Prompt
In the data below, find every line with the string "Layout" and pull it out.

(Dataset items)
#####

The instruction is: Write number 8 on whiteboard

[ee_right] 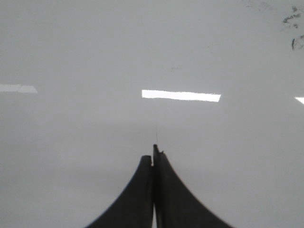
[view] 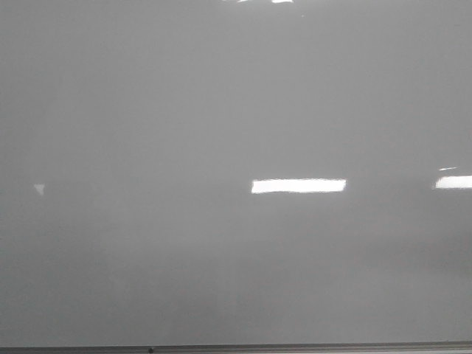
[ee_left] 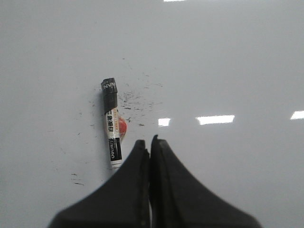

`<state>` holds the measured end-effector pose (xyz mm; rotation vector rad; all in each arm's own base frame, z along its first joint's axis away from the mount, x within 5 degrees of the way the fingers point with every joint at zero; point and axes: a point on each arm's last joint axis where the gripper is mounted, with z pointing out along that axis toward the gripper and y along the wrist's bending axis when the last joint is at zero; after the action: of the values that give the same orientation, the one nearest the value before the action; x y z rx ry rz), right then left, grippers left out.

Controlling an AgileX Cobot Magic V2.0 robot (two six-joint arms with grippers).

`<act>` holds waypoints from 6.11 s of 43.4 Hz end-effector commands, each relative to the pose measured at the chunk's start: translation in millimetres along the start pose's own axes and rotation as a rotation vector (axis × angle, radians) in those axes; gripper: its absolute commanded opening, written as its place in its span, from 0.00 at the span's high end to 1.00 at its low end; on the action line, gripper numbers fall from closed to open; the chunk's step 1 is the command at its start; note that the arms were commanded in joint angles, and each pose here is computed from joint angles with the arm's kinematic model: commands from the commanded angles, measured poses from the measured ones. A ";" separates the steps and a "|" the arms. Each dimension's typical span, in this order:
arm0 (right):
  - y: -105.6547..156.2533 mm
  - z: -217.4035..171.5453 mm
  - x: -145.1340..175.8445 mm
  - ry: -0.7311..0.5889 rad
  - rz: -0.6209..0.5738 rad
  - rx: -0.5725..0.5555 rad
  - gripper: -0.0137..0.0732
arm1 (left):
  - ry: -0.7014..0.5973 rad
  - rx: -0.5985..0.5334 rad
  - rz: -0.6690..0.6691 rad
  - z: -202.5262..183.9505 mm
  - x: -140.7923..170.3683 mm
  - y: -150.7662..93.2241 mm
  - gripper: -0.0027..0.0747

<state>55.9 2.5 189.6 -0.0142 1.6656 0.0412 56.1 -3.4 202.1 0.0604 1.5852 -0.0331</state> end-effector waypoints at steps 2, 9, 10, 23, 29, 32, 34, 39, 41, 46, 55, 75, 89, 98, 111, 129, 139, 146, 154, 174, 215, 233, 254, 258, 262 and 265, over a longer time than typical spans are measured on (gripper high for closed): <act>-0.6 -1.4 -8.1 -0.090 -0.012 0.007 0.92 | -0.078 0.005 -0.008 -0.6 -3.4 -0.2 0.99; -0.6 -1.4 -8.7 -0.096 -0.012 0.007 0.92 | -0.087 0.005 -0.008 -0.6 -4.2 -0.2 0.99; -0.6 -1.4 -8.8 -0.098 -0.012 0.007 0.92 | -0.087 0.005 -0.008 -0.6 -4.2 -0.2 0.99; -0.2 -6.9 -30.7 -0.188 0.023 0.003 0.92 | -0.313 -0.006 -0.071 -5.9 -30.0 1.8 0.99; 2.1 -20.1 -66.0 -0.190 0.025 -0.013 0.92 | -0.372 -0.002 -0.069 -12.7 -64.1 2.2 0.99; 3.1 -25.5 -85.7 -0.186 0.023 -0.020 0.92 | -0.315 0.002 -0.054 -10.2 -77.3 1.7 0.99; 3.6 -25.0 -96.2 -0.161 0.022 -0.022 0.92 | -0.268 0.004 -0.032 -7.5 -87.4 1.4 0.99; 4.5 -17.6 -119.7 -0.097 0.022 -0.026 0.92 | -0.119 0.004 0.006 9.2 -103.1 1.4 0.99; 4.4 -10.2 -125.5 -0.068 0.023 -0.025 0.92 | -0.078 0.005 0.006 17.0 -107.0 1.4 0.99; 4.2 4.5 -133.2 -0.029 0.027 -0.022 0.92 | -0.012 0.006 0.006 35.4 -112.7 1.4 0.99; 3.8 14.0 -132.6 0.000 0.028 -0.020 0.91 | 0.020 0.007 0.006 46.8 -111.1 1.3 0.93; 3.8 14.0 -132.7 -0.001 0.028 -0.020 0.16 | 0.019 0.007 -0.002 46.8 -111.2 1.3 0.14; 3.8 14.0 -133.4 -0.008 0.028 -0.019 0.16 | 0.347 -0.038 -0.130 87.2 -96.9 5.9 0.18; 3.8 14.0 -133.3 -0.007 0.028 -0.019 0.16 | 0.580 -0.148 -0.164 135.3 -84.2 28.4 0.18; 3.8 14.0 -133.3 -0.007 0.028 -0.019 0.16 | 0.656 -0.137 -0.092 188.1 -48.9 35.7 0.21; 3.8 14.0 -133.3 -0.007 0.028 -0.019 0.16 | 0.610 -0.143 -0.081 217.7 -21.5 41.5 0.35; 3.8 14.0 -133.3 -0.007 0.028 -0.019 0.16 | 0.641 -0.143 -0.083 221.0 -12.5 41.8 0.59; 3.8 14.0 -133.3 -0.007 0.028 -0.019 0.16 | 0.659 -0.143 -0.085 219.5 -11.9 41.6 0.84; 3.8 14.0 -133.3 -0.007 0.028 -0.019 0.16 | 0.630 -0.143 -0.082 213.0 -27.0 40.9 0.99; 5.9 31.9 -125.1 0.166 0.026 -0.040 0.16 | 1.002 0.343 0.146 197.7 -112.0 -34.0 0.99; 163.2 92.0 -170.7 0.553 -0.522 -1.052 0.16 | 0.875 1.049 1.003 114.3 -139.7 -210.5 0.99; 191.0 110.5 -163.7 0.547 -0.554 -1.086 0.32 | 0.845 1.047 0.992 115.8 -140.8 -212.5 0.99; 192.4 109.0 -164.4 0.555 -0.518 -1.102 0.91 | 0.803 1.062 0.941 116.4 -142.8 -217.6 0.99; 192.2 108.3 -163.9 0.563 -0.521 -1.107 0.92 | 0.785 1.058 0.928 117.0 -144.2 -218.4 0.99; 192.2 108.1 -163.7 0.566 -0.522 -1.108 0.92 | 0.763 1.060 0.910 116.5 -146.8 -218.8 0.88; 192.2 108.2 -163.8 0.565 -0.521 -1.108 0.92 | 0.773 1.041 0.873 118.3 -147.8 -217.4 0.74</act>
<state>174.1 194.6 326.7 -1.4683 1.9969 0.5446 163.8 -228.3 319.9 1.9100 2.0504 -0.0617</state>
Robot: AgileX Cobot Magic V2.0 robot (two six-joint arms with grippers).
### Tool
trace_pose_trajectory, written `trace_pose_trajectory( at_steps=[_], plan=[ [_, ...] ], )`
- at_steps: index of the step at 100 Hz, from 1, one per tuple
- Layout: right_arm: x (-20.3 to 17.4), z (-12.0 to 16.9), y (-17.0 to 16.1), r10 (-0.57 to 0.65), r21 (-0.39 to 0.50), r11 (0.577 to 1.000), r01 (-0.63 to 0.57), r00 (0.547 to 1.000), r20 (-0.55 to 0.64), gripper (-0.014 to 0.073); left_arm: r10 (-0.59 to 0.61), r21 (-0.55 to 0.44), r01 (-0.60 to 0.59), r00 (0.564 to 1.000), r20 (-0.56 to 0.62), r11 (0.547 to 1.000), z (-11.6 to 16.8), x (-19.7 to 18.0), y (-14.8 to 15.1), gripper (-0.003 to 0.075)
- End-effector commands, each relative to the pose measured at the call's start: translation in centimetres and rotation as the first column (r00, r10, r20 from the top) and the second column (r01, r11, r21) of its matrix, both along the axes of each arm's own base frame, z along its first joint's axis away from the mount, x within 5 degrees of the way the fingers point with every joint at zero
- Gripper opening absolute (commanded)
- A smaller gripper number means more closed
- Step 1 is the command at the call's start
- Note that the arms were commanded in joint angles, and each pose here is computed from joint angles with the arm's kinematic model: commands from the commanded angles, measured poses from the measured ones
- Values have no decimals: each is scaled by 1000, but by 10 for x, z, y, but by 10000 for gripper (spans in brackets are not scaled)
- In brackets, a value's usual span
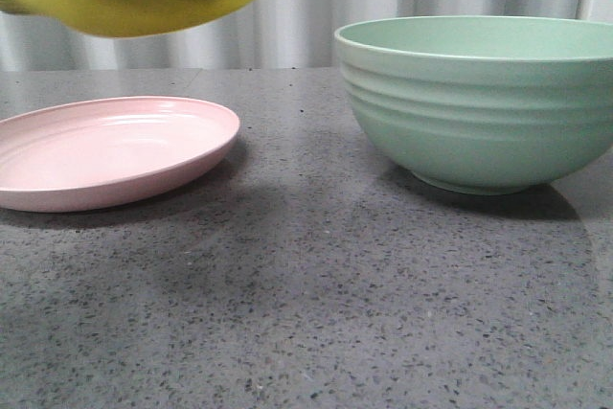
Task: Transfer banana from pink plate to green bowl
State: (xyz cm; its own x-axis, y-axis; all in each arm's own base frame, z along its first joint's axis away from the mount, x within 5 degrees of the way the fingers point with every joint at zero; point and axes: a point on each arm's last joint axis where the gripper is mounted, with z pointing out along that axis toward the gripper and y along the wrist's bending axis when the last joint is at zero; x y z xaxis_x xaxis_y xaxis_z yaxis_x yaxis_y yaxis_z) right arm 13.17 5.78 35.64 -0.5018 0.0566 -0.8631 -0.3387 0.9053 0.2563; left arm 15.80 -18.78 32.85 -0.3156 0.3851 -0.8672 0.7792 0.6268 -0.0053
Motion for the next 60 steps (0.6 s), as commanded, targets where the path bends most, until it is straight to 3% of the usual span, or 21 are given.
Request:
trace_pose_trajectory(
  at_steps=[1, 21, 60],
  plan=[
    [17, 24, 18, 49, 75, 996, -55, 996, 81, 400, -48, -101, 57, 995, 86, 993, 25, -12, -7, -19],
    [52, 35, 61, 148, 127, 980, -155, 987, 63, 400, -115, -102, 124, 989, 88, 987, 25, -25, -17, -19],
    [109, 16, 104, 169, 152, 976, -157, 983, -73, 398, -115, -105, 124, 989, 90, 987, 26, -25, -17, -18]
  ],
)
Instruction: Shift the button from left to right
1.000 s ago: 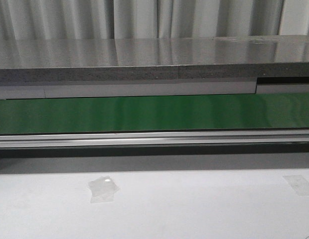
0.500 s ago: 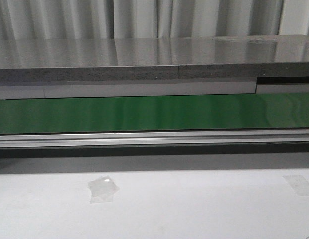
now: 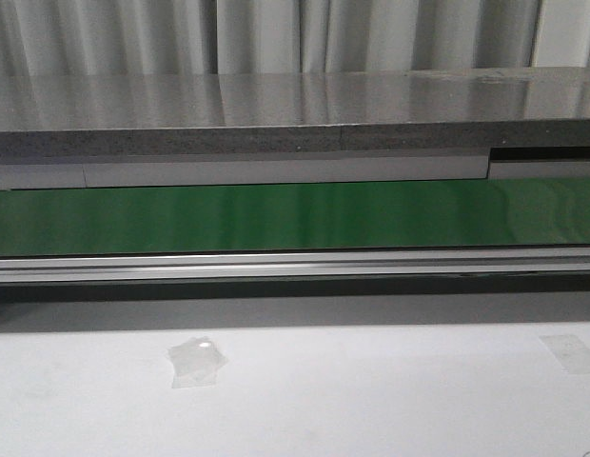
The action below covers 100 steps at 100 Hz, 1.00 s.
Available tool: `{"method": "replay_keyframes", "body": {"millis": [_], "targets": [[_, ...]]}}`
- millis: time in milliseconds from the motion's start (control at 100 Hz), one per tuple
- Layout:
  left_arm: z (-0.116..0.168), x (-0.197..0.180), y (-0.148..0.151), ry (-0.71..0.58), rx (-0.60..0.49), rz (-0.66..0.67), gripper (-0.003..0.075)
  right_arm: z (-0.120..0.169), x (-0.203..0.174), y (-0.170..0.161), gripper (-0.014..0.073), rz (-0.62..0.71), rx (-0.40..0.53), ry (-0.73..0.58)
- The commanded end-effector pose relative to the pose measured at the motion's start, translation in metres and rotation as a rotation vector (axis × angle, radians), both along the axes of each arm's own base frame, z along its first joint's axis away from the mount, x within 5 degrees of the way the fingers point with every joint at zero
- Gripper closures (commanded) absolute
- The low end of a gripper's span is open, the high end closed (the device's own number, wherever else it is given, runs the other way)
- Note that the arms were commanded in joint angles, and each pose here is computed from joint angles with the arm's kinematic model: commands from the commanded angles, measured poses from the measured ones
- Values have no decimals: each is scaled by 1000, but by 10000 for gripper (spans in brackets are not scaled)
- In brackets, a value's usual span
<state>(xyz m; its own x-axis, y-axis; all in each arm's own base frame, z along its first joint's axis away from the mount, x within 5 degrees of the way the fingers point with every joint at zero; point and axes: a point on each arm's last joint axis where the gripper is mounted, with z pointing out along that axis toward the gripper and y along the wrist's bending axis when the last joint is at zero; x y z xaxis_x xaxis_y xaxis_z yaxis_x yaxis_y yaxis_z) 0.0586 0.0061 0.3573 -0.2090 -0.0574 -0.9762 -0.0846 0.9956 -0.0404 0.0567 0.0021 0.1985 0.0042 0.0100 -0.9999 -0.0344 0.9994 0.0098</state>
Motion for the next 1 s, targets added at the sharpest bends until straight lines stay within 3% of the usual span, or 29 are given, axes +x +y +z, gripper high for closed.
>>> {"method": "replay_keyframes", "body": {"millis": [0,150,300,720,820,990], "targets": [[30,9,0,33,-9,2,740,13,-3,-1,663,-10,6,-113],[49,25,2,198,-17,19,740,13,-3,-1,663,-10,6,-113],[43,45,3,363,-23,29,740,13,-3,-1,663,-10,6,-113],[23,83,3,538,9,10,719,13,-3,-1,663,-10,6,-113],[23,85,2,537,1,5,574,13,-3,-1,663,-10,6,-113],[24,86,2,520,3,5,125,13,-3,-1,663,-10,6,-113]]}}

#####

Solution for this task
- Layout: right_arm: x (-20.3 to 17.4), z (-12.0 to 16.9), y (-17.0 to 16.1), r10 (-0.57 to 0.65), r21 (-0.39 to 0.50), r11 (0.577 to 1.000), r01 (-0.63 to 0.57), r00 (0.547 to 1.000), r20 (-0.55 to 0.64), gripper (-0.014 to 0.073); left_arm: r10 (-0.59 to 0.61), r21 (-0.55 to 0.44), r01 (-0.60 to 0.59), r00 (0.564 to 1.000), r20 (-0.56 to 0.62), r11 (0.547 to 1.000), z (-11.6 to 16.8), x (-19.7 to 18.0), y (-14.8 to 15.1), gripper (-0.003 to 0.075)
- Layout:

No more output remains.